The market analysts also suggest that a third-party maintenance market
could emerge for PeopleSoft customers. PeopleSoft had been criticized for
high maintenance fees and could suffer even more relief if Oracle acquires
the company, analysts said.
Faced with the prospect of increasing maintenance fees and uncertain
levels of support from Oracle, lower-cost support options from third parties
may become attractive.
“Assuming the EC gives Oracle the green light and Oracle presents an
attractive price to shareholders, PeopleSoft should stop fighting,” Yankee
Group’s Dominy said. “The PeopleSoft management team answers to the
shareholders and must look out for the shareholders.

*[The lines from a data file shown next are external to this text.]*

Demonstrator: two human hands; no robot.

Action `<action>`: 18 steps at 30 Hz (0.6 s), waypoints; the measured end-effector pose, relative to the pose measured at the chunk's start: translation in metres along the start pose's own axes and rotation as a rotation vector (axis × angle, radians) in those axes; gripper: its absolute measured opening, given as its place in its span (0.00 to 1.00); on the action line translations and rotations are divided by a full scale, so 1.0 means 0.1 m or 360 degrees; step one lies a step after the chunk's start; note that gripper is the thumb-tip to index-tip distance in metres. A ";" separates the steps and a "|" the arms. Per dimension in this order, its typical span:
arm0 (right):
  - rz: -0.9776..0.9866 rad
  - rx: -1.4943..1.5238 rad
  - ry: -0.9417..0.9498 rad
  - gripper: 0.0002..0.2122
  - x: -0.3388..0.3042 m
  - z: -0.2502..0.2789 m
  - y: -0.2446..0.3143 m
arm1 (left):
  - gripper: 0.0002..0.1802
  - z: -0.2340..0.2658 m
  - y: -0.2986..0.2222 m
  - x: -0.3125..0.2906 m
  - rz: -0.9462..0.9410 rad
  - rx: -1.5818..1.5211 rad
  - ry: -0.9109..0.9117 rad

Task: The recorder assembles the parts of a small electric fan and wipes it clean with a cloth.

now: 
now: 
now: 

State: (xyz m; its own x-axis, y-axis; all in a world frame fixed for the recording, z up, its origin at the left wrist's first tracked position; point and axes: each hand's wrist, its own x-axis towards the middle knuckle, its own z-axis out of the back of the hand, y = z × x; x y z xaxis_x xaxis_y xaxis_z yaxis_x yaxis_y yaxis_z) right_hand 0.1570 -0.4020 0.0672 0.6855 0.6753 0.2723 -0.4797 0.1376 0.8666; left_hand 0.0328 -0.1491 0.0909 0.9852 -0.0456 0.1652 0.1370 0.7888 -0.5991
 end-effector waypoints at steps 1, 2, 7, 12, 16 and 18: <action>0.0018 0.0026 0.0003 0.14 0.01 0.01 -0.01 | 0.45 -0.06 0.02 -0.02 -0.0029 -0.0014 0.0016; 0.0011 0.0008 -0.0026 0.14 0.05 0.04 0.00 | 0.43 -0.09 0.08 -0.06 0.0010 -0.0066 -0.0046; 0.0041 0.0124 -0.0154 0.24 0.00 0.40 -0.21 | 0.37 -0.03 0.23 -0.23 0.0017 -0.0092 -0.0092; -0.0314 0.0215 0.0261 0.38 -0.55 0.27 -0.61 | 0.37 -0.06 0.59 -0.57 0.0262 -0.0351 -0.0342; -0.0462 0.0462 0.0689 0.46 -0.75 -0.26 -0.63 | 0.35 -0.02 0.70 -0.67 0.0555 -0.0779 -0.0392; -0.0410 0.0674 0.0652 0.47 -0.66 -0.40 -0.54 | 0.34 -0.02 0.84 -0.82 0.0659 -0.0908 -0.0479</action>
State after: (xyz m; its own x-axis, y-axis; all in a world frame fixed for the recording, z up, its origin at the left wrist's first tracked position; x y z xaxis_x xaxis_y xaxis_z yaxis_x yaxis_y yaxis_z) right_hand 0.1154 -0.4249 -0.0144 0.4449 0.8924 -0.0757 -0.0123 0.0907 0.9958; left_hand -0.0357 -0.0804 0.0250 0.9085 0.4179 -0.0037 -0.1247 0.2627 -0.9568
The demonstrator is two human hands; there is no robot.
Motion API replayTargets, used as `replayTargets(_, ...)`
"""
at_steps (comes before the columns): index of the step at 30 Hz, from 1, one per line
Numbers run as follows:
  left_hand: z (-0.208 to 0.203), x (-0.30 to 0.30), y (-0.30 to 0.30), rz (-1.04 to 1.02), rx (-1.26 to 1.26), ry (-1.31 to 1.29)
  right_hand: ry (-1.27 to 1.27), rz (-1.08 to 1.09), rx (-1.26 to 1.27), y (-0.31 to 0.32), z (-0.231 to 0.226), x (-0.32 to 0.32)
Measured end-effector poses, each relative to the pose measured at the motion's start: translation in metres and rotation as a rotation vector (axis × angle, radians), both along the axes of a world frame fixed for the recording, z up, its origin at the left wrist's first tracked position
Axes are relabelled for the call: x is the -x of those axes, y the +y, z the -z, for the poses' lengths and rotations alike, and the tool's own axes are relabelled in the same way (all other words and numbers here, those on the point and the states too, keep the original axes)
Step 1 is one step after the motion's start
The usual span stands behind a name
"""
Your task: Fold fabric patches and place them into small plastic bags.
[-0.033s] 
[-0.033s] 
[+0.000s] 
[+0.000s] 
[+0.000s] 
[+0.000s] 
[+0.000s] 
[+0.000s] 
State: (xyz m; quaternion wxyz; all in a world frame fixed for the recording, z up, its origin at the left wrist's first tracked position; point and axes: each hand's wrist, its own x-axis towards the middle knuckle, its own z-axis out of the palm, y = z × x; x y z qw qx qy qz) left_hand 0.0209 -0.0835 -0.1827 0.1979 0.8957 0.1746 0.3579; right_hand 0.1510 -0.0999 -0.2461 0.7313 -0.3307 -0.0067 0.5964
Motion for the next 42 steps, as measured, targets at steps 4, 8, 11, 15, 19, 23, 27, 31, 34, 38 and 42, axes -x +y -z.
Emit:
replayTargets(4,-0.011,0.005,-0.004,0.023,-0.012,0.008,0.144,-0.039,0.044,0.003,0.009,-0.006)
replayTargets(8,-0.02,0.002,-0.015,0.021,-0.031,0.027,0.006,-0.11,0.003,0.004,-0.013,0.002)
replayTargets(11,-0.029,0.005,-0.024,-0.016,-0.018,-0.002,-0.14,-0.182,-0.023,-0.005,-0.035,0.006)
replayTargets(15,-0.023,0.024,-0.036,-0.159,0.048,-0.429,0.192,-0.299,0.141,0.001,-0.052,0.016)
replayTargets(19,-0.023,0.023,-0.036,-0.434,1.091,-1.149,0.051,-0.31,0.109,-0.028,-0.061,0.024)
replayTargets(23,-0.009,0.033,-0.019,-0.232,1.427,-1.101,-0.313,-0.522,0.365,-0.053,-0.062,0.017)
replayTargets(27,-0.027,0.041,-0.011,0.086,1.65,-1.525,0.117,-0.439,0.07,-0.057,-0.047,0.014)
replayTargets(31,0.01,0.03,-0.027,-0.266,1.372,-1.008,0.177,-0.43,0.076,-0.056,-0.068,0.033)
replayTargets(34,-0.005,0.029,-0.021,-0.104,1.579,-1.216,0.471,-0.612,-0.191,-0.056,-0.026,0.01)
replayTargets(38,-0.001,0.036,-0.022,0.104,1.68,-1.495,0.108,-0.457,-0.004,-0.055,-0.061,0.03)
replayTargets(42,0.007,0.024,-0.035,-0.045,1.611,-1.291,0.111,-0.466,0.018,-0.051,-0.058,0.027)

Customers matter, of
course, too, and ensuring that customers will be well cared for must be a key
part of the deal.”
Ultimately, if there is a big win in this situation, analysts unanimously
point to German-owned SAP. META Group and Forrester both say SAP will
continue to benefit from the takeover battle, experiencing solid
applications licensing growth, while both PeopleSoft and Oracle struggle.
META’s analysts said
the stress of acquisition has already taken hold. The research firm pointed
out that SAP America announced a deal with outsourced payroll and human
resources services provider ADP . The partnership announced
Tuesday will let businesses manage HR and payroll functions through SAP
Business One, if they so choose.
In related news, for its fiscal first quarter earnings, Oracle reported
net income growth of 16 percent to $509 million while, revenues were up 7
percent to $2.2 billion compared to the first quarter last year. Analysts
surveyed by Thomson First Call expect the company to post earnings per share
of 13 cents on revenue of $2.66 billion in its second quarter.